Leaders are often recognized for what they build, launch, and add. The real leadership test is deciding what earns the right to continue.
For twenty-five years I have watched leadership teams do the same thing. They fill a wall with priorities. Every idea has a sponsor. Every initiative sounds reasonable. By the end there are twenty of them, and the room feels productive.
Then someone asks the only question that matters. Which of these are we not going to do? The room goes quiet.
Adding feels like leadership. Removing feels like loss. So teams leave with a list far longer than they can carry. And a strategy with twenty priorities is not a strategy. It is a wish.
Here is the part that makes this so hard to catch. You rarely get to twenty by listing twenty. Most teams I work with now do the opposite. They land on three global priorities, sometimes five, and they mean it. The focus at the top is real.
The multiplication happens underneath it. Each priority breaks into five or ten actions just to get started. Then the local needs surface, the ones the global plan never saw. Then the legal and regulatory items that are not optional. Then the handful of things that genuinely cannot wait. No one ever decided to do twenty things. You look up one day and you are doing them, while the strategy document still says three. That is more dangerous than a crowded wall, because it looks like discipline.
Ask anyone to give one of them up and the answer is always the same. Everything is important. But if everything is important, nothing is protected when you actually have to choose.
So here is the test I use now. A real priority is not what you say matters in the kickoff. It is what keeps its people and its budget when something has to give. Everything else is a preference. If you want to know your real priorities, do not read the strategy page. Look at what you defend when there is not enough to go around.
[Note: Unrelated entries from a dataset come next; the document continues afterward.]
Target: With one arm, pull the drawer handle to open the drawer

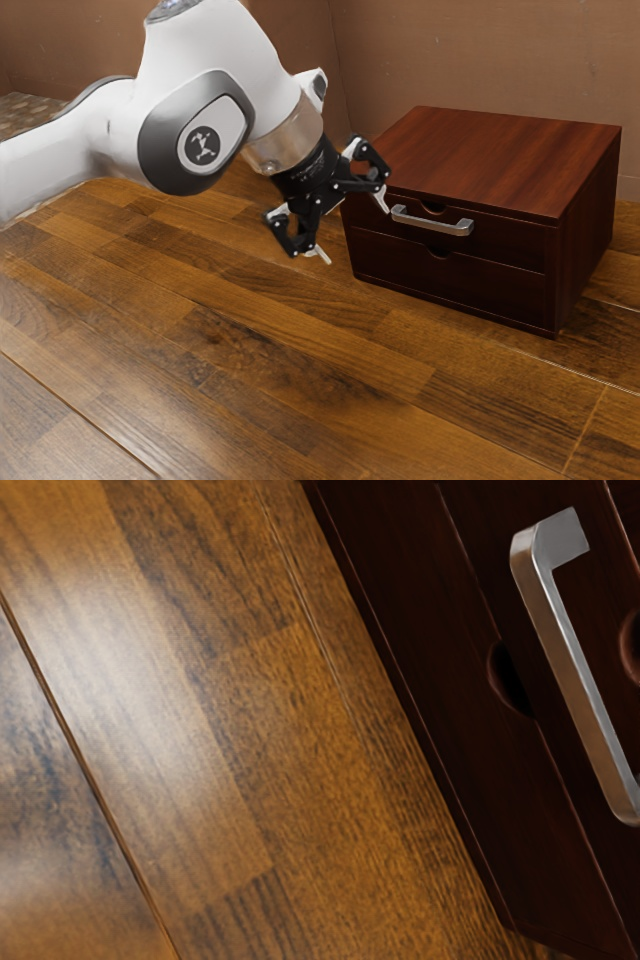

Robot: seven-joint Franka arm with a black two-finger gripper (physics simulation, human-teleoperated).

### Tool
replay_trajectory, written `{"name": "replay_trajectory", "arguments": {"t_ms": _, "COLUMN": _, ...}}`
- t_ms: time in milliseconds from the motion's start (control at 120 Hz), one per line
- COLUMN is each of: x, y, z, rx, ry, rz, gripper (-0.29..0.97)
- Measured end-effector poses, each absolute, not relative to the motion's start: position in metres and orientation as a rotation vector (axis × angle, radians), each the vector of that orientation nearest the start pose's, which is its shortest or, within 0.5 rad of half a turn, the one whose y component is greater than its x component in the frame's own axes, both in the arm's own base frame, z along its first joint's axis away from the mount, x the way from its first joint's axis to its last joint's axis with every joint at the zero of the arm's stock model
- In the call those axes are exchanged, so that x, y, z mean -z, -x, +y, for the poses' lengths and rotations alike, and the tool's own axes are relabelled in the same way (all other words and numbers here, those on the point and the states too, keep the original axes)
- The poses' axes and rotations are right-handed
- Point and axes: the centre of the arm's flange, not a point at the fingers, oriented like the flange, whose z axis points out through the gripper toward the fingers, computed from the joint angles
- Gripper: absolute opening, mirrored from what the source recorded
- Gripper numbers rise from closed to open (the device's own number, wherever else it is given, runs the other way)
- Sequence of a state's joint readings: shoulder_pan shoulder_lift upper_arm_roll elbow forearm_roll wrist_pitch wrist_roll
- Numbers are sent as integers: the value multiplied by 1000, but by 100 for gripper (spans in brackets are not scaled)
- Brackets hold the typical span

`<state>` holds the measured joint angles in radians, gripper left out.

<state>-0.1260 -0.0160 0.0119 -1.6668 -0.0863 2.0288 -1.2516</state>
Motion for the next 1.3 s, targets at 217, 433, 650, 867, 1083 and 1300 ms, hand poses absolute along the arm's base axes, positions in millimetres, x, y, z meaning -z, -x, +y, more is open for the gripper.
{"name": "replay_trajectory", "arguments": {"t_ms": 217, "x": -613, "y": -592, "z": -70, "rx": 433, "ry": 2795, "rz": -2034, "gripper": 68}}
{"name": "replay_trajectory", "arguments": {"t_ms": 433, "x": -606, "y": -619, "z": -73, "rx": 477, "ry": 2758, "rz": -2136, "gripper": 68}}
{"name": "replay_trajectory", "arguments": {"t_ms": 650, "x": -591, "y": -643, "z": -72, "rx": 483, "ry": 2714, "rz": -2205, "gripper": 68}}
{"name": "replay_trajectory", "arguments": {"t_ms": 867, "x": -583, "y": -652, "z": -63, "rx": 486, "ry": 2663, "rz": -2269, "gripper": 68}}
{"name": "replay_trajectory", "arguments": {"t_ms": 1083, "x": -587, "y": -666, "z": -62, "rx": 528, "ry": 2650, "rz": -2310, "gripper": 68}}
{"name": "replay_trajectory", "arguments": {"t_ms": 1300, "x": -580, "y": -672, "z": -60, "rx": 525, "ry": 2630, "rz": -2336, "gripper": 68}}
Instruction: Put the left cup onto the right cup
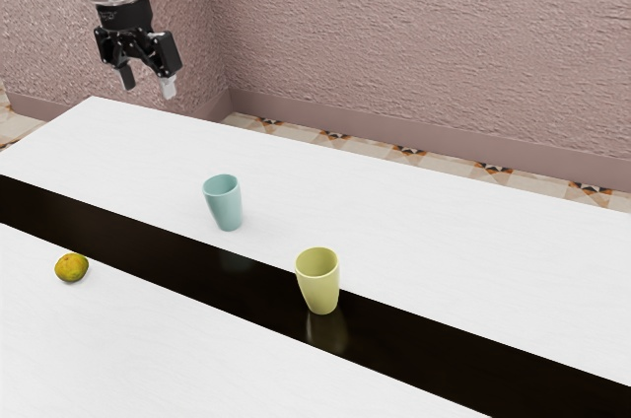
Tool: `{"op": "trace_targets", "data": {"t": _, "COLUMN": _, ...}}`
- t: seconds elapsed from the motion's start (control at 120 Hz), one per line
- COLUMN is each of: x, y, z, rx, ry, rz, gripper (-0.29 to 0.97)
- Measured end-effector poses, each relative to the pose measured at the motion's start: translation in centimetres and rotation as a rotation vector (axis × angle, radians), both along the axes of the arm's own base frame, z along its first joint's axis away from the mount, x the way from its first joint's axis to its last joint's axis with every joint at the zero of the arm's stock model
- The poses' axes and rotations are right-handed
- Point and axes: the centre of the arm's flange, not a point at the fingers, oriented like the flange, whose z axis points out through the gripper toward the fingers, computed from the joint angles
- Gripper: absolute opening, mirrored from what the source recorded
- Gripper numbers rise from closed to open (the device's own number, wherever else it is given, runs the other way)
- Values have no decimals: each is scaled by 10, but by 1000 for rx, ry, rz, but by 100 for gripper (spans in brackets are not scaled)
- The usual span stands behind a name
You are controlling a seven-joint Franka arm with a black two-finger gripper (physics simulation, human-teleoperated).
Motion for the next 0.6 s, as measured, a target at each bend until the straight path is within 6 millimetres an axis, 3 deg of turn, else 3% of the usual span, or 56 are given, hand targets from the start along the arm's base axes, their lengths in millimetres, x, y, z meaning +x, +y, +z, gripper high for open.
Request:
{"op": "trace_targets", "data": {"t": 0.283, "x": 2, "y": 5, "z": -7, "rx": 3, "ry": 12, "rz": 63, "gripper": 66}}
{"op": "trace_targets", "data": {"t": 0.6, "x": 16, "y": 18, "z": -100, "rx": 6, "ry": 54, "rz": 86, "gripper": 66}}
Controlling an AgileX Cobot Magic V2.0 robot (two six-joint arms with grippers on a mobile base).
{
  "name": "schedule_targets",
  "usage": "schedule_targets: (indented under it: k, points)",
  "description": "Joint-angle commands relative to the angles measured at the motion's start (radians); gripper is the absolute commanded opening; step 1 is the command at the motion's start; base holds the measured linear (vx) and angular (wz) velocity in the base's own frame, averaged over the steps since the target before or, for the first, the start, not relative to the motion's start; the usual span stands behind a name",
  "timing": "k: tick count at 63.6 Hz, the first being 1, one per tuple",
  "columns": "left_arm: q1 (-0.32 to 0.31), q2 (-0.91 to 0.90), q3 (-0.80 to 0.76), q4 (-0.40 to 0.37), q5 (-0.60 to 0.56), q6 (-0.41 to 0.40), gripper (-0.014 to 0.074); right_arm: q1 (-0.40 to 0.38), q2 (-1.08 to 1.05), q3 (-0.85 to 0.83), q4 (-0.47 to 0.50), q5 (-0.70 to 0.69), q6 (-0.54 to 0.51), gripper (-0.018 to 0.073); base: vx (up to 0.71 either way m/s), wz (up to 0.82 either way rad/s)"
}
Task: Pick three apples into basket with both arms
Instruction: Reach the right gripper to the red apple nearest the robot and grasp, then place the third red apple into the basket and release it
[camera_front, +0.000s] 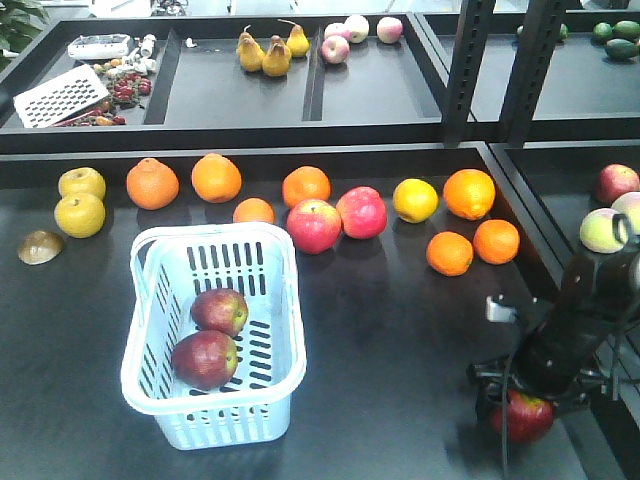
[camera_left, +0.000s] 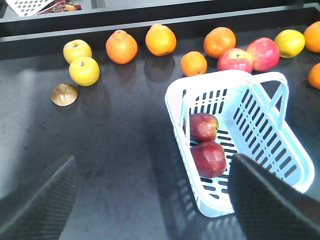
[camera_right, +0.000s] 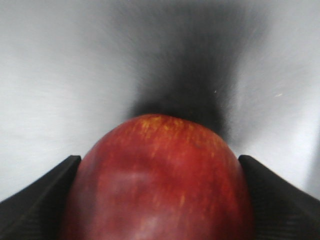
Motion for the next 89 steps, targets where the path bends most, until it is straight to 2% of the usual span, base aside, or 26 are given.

The hardest version of this to see is not what you cut. It is what you add. The most expensive example I experienced was a decision that removed something the business already did well, and almost no one noticed until it was gone.
It was a major operating model redesign. The intention was reasonable: more global consistency, stronger regional leverage. Instead of each country running its own business, the businesses began reporting into regional and global lines, with new layers of leadership created to match. On paper, the design looked impeccable. What it did not capture was how decisions actually happen in emerging markets, not how the organization chart says they happen. The decisions that mattered were still made locally, and they moved at a speed a global structure could not match. The new model added roles and added bureaucracy, and it removed the one advantage those markets already had, which was speed.
Our work shifted from implementation to recovery, defining which decisions had to stay local to protect competitiveness and rebuilding the speed the design had taken away. Two years later the company dismantled the whole structure. It had become too expensive to sustain.
More structure often looks like more control on a slide. Sometimes it is. Sometimes it only moves the complexity somewhere else. So before any change this size, I ask one question. Not what this will add. What we might lose that the design cannot show. That time, the answer was the only advantage we had.
None of this is about willpower. Organizations keep adding because adding is what gets rewarded. You get visibility for launching and silence for stopping. Almost no one is promoted for the program they had the judgment to kill. Until stopping earns the same recognition as starting, the list will always grow.
So I treat it as a design problem, not a discipline problem. In the operating reviews I run, stopping is a standing decision rather than an annual cleanup, and the capacity it frees moves openly into the talent plan, so the team that stopped one initiative can see exactly where it was redirected. People do not choose less because you ask them to. They choose less when removing is normal and rewarded.
The part that rarely appears in the numbers is what happens to people's sense of ownership. Spread a capable person across twenty things and they slowly stop feeling ownership of any of them. That is how you take someone who joined wanting to do work that mattered and quietly teach them that their effort does not count. Focus is not only a performance decision. It is how you let people's work mean something. Those two are the same choice, seen from two sides.
Earlier in my career, the question I brought to a plan was what we should add to win. Now I ask three different ones. What would make this fail. What are we willing to lose on purpose. And if we are wrong, can we recover.
The leaders who build something that lasts are rarely the ones who did the most. They are the ones who protected the few things that mattered, even when adding more was easier and saying no was unpopular.